Entre tanto, contemplar el universo le daba serenidad de conciencia. No pedía mucho, ahora bien, todo lo que necesitaba tenía que ser de verdad. La soledad del corredor de fondo y ese enfoque práctico de la vida le mantenía a buen recaudo de la gente destrozada y entristecida que se exiliaba de las habitaciones de sus casas de cuando en cuando, negándose a sucumbir a la tentación de compadecerse de sí mismo.
A quienes,
tienen el horizonte en una línea.
Imposible dejar de quererla. La forma de las ruinas se le aparecía a cada momento, así como el ruido de las cosas al caer. Volver la vista atrás no quería. El hombre de ninguna parte ardía y pasaba frío, se le habían caído los muros de su cielo.
La vida seguía, como seguían las cosas que no tenían mucho sentido.
Jamás le supo decir “te quiero”. Y la quería; y la quería querer y seguir queriendo. Maldiciendo las cosas que no habían pasado, y también lo que había pasado y no debía de haber sucedido.
Ya no la buscaba de inmediato, se contenía, se lo había prometido a sí mismo. Eran parte de un sistema desalmado, urgente, impreciso, encarecido. El sabor de tragedia mediática lo escondía, no se lo había dicho a nadie. No había acudido a nadie para reparar esa pérdida. Seguía escondiéndola.
La mirada de los ausentes intentaba imitar en los días y los trabajos y no le salía. “Somos todos escapados” pensaba, porque entendía que no era el único desgraciado, ni ella apenas una sola sombra larga, la que nunca sería uno de sus muertos, porque siempre la tendría viva en sus adentros.
Dejarse fue algo inmediato, imbécil. Necesidad, fiebre, hubo silencio, y cosas que no debieron decirse. Sentía dolor al recordarlo, porque arriesgó todo en lo personal y casi que en lo profesional.
En la casa todo le recordaba a ella. Y no tenía vuelta de hoja. Así como con el zumbido estridente, de silencio ruidoso, no definido claramente más allá de su falta.

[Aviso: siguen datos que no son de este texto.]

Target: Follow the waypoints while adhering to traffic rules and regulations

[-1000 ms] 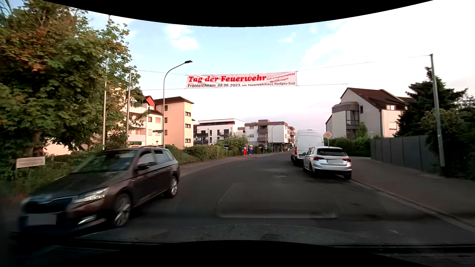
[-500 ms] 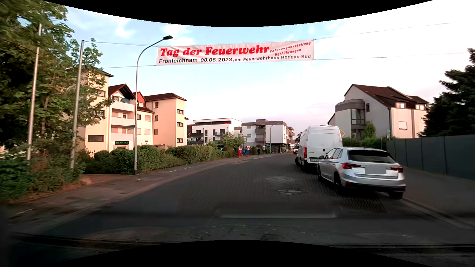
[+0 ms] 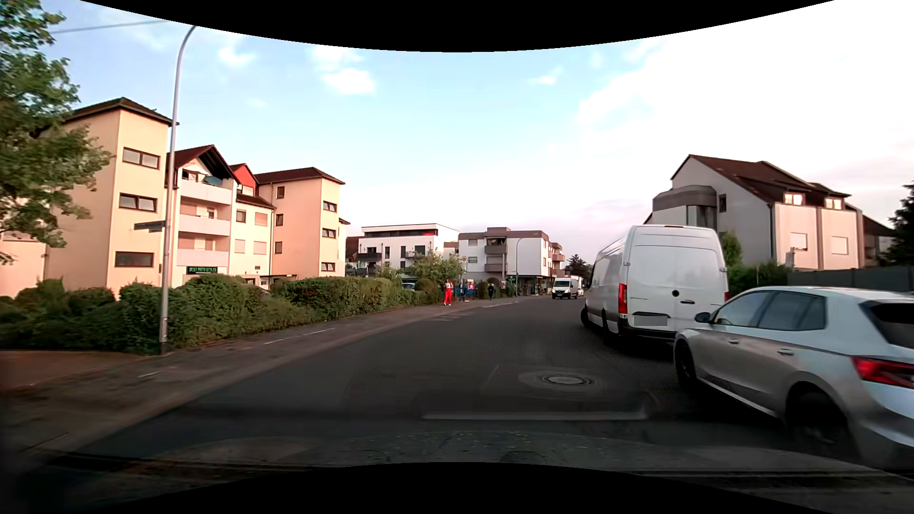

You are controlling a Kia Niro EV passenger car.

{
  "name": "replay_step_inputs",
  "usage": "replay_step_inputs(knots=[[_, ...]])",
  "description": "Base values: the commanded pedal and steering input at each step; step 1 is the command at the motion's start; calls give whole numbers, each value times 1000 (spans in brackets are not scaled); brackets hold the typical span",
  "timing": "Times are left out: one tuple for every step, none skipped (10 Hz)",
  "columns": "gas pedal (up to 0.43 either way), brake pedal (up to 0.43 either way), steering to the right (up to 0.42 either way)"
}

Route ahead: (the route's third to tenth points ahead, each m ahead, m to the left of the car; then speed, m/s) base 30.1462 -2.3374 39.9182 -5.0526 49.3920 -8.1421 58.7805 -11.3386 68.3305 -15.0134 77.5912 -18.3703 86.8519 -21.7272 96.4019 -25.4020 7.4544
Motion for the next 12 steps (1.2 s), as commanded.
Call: replay_step_inputs(knots=[[8, 0, 21], [8, 0, 24], [8, 0, 31], [8, 0, 38], [8, 0, 43], [8, 0, 45], [8, 0, 45], [8, 0, 45], [8, 0, 46], [8, 0, 45], [8, 0, 47], [8, 0, 55]])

Incomodidades y molestias físicas aparte se querían. Sobre los comportamientos, un extraño alegaría problemas de comunicación.
Era la desaparición del mundo tal y como lo conocía. Sin furia abierta, contenido; sin luna, estando llena; con mucho por hacer, y esperando un golpe de suerte. Protegiéndose de los vagabundeos atrevidos.
Sintiéndose extraños, que ninguna lealtad se debían, ni tampoco compasión, o peor (palpitaciones violentas, sudoraciones instantáneas, palabras de corrido).
Casi que mejor mirar los movimientos de la noche, las luces verdes y rojas de los aviones que se veían cuando el cielo estaba limpio, el rocío acumulándose en las ventanas bajando el frío, o el grueso de las formas, luchas de individuos por hacer respetar sus derechos y ganarse el pan. Un prodigio de torpeza, al fin y al cabo. Dejarse hacer y querer volver a ser nadie.
Un ruido ininterrumpido y a la par eterno que no daba señales de querer irse, para siempre suspendido en la memoria. Quererse, admirarse, tenerse, cuidarse. Necesitarse. Saber ser parte de uno mismo y de la pareja.
Ella siempre tuvo su misterio. Su sombra sabía lo que temía. Allí también la vida estuvo en otro tiempo. Una mujer casi que de cejas depiladas y ojos tristes por encima de todo, más los pliegues de la carne pálida a quien echaba en falta acariciar con un dedo sus muslos, su ser. Estilizada y fuerte; frágil y capaz.
Las alfombras, los neceseres, los abrigos, el cuadro, aquella caja… Una mujer selectiva hasta para pedir favores, porque el agradecimiento podía convertirse en esclavitud.
Pronto arrancaría el juicio por agresión sexual a dos sobrinas en desamparo.